Measuring DNA contents of animal and plant genomes with Gnodes, the long and short of it

Measurement of DNA contents of genomes is valuable for understanding genome biology, including assessments of genome assemblies, but it is not a trivial problem. Measuring contents of DNA shotgun reads is complicated by several factors: biological contents of genomes at species, individual and tissue or cell levels, laboratory methods, sequencing technology and computational processing for measurement and assembly. This compares, and shares, complications with cytometric (Cym) and related molecular measurements of genome size and contents.

There is an obvious discrepancy between cytometric measurements and current long-read genome assemblies (Asm): genome assemblies average 12% below Cym measured sizes, differing in amounts of duplicated content. This report examines five DNA read types to see if they can be used for more precise and reliable discrimination of major genome contents and sizes. The read types are short, accurate Illumina, long Pacific Biosciences, of low and high accuracy, and long Oxford Nanopore Technology of low and high accuracy. Gnodes is the measurement tool used, which maps DNA to assembly, and measures DNA copy numbers for major genome contents of genes, transposons, repeats, and others, using as a measurement unit the single copies of unique conserved genes. Public data of five well studied genomes, human, corn, zebrafish, sorghum and rice, are used for the primary evidence of this work.

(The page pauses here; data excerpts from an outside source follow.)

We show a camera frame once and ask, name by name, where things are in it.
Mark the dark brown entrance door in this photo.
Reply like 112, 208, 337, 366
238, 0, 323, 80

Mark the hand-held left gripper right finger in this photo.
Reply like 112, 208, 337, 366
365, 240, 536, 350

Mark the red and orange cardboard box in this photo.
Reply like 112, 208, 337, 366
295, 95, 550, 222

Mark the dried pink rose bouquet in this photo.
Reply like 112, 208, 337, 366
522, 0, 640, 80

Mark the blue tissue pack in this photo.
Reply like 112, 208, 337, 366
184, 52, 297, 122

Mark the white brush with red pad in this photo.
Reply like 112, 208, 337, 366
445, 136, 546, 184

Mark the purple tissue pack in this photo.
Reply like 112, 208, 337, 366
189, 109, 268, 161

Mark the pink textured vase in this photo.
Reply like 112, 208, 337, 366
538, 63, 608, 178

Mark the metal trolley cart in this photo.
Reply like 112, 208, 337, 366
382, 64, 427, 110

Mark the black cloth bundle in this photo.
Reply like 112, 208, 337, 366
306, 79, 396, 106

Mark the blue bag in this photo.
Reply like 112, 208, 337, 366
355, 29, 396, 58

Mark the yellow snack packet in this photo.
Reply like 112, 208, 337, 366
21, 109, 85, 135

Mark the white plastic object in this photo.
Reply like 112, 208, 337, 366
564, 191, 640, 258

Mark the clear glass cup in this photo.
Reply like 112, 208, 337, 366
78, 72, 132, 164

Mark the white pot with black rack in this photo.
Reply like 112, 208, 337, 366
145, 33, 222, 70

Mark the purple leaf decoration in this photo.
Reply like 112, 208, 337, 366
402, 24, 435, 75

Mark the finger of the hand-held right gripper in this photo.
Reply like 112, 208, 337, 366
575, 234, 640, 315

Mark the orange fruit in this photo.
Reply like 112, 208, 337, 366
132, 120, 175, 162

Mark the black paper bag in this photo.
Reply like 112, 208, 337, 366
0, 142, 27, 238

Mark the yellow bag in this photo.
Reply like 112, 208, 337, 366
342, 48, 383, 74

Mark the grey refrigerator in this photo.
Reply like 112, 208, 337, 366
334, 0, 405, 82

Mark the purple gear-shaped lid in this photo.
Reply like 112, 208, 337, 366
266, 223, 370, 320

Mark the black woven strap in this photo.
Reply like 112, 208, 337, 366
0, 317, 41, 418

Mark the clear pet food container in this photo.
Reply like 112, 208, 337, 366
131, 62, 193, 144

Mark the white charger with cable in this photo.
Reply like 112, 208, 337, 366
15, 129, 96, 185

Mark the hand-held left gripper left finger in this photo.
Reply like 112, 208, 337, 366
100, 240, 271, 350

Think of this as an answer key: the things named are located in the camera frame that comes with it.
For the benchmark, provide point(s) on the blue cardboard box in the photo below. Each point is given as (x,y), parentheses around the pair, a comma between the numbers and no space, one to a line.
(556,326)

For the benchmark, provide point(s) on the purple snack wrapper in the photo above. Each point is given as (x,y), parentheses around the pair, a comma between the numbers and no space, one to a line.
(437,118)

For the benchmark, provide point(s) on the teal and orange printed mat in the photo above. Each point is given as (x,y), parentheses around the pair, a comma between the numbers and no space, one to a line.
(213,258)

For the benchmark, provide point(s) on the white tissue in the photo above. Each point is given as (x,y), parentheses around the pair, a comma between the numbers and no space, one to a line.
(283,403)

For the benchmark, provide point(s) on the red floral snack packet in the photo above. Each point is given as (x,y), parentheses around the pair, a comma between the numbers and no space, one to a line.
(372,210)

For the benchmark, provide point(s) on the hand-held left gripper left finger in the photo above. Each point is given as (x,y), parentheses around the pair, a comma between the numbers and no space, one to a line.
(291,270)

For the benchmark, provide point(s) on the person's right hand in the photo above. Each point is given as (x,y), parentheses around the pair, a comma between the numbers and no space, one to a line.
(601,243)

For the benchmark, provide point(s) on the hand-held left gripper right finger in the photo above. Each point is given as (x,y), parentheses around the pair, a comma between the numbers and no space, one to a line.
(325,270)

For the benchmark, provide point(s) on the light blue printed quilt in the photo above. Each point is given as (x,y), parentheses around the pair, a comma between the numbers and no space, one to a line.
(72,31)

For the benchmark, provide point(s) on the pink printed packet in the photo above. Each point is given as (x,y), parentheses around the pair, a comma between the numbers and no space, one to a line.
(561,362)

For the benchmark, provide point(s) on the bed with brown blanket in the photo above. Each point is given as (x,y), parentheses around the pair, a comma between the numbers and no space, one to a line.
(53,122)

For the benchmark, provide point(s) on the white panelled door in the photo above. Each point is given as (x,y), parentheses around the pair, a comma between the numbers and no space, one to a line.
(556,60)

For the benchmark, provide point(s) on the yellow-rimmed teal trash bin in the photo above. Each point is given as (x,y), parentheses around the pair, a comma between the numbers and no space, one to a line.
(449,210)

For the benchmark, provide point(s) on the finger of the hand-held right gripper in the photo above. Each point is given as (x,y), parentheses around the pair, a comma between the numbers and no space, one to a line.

Results of this are mixed and open to interpretations: In broad terms, all DNA types measure about the same genome contents, at or below 90% agreement, which is a level that the other complications can contribute. For precision above a 90% level, long read types differ in supporting larger cytometric sizes (low accuracy reads), or smaller assembly sizes (high accuracy reads), with accurate short-reads roughly between. The weight of evidence suggests that low accuracy long reads are less biased for genome measurement, that high accuracy long reads have a bias of reduced duplications introduced by computational averaging or filtering. The several complicating factors noted can produce discrepancies larger than this average Cym - Asm difference, and are a problem to control.